В этом деле присутствовал и романтический элемент, связанный с присутствием двух женщин, следы которых потерялись, и неуловимого сообщника.

Но самыми притягательными были результаты, вызывающие тревогу. Самолюбие всегда заявляет о своих правах. И господин Семюлле думал, что успех будет тем более достойным, чем серьезнее трудности. Он надеялся победить, ведь у него был такой расторопный помощник, как Лекок, новичок, в котором он распознал необыкновенные способности и таланты.

После утомительного дня господину Семюлле даже в голову не пришла мысль избавиться от тирании забот и отложить все хлопоты на следующий день. Он поспешно поужинал, буквально проглатывая еду, выпил кофе и вновь принялся за работу с еще большим пылом.

Он взял с собой протокол допроса так называемого ярмарочного артиста и изучал его, как горный инженер, который бродит вокруг осажденной крепости, пытаясь найти слабые места, на которые должны быть направлены главные удары.

Господин Семюлле внимательно анализировал все ответы, взвешивал каждое слово, каждую фразу. Он искал брешь, куда мог бы вклиниться, задав каверзный вопрос, похожий на мину и сумевший взорвать всю систему защиты.

Этой работе он посвятил добрую часть ночи, что не помешало ему встать раньше, чем обычно. К восьми часам он успел побриться и одеться. Сложив бумаги, выпив чашку шоколада, он отправился в путь.

Но господин Семюлле забыл, что снедавшее его нетерпение не кипело в жилах других. И он очень скоро в этом убедился.

Когда следователь подошел к Дворцу правосудия, тот едва просыпался. Еще даже не все двери были открыты. В коридорах заспанные привратники и клерки переодевались, меняя городскую одежду на официальную форму. Уборщики, засучив рукава, подметали и стирали пыль, но очень осторожно, стараясь не привести в движение кучи этой самой пыли, которые росли с каждым днем.

Стоя у окна гардеробной, женщины, сдающие напрокат костюмы, трясли адвокатскими мантиями, унылыми черными одеяниями, магическими тогами на судебных заседаниях, на которых льются потоки красноречивых слов и летят рои веских аргументов. Во дворе несколько помощников поверенных в делах весело разговаривали, ожидая, когда откроется канцелярия или бюро регистрации.

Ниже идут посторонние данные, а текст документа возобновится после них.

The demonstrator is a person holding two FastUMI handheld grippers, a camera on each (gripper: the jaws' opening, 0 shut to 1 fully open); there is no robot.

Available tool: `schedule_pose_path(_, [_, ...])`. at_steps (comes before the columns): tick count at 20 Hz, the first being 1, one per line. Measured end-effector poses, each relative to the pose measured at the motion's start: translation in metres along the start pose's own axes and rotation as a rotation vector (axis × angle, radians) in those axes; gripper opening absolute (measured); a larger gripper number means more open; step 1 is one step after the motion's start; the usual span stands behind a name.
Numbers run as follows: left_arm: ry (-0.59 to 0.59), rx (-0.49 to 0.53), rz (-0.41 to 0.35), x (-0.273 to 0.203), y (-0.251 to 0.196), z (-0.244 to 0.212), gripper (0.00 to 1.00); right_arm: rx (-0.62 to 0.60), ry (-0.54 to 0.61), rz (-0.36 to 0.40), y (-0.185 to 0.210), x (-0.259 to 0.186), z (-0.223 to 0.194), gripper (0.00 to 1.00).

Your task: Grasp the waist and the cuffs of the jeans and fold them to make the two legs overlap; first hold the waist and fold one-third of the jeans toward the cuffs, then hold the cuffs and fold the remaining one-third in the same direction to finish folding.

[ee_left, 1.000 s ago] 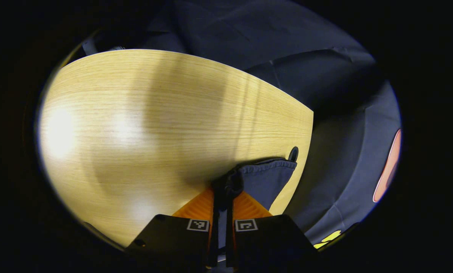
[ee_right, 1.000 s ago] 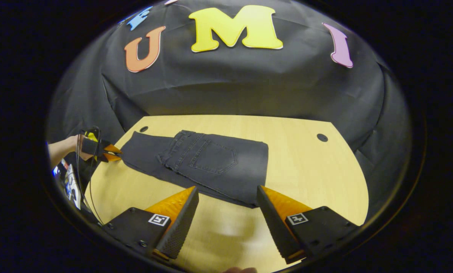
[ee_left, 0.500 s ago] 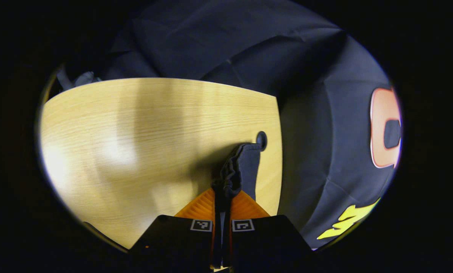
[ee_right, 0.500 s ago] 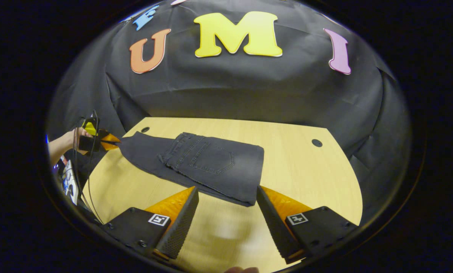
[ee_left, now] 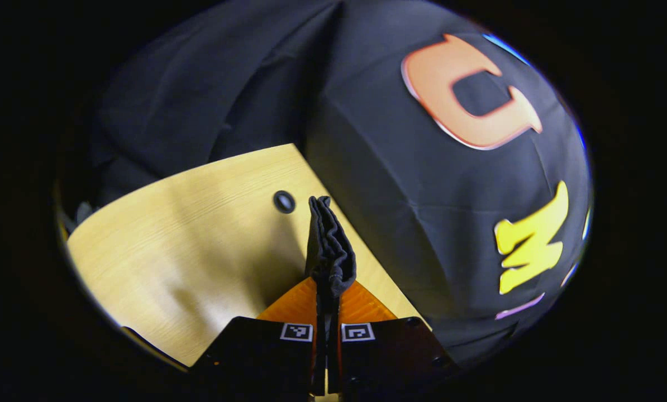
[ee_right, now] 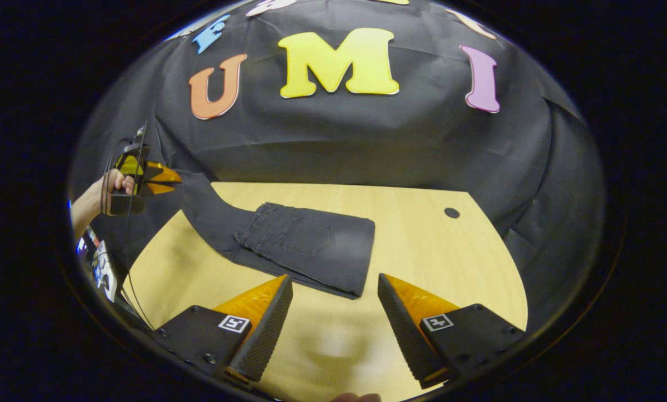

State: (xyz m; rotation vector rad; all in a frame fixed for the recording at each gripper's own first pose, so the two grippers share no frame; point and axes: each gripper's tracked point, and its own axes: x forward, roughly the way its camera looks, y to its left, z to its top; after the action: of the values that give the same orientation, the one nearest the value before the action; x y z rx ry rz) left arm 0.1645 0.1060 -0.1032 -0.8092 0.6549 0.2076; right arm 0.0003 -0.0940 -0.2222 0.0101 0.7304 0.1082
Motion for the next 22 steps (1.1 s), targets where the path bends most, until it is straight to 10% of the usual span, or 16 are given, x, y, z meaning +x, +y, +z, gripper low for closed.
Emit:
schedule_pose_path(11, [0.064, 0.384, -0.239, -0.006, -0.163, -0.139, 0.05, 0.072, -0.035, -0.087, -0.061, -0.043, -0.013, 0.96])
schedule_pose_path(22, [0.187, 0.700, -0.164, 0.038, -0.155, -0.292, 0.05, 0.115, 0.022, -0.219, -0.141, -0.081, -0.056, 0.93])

Господин Семюлле, которому надо было посоветоваться с прокурором Империи, сразу направился в прокуратуру. Но там еще никого не было. Немного раздосадованный, он пошел в свой кабинет и стал смотреть на часы, чуть ли не удивляясь, как медленно двигаются стрелки.

В десять минут десятого появился Гоге, улыбающийся секретарь, и удостоился приветствия: «А, вот и вы, наконец-то!» После этих слов у Гоге не осталось никаких сомнений относительно настроения славного следователя.

Тем не менее Гоге пришел раньше. Движимый любопытством, он очень спешил. Он хотел извиниться, оправдаться, но господин Семюлле так резко заткнул ему рот, что у Гоге пропало всякое желание отвечать.

«Вот, – думал секретарь, – сегодня утром ветер подул с плохой стороны».

Пригнувшись от порыва ветра, Гоге философски надел нарукавники из черного люстрина, сел за свой маленький стол и принялся раскладывать по размеру перья и готовить бумагу. Казалось, он с головой ушел в эту работу.